_Dataset records_.
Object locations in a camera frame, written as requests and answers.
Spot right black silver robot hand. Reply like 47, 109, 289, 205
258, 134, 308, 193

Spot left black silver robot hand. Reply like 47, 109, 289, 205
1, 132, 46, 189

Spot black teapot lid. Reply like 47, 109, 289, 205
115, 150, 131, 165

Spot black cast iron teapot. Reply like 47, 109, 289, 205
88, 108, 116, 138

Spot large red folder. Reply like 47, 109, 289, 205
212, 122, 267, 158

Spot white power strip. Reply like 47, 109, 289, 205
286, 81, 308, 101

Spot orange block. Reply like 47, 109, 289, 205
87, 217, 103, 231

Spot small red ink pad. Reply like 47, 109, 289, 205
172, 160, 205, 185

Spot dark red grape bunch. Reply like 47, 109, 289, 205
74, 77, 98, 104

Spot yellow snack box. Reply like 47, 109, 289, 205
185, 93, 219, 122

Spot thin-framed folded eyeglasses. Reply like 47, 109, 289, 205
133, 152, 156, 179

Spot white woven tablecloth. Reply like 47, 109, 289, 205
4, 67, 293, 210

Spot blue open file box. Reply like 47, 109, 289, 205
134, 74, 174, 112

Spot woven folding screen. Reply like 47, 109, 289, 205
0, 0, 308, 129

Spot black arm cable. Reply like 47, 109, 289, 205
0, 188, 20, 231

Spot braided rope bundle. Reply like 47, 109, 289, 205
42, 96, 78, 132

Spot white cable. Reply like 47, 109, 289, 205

_What this task involves_.
From the line that holds "Spot braided rope" down to the last line of the material, copy every line exactly and add nothing.

_Answer space_.
Spot braided rope bundle. Reply like 47, 109, 289, 205
42, 96, 78, 132

Spot white cable. Reply like 47, 109, 289, 205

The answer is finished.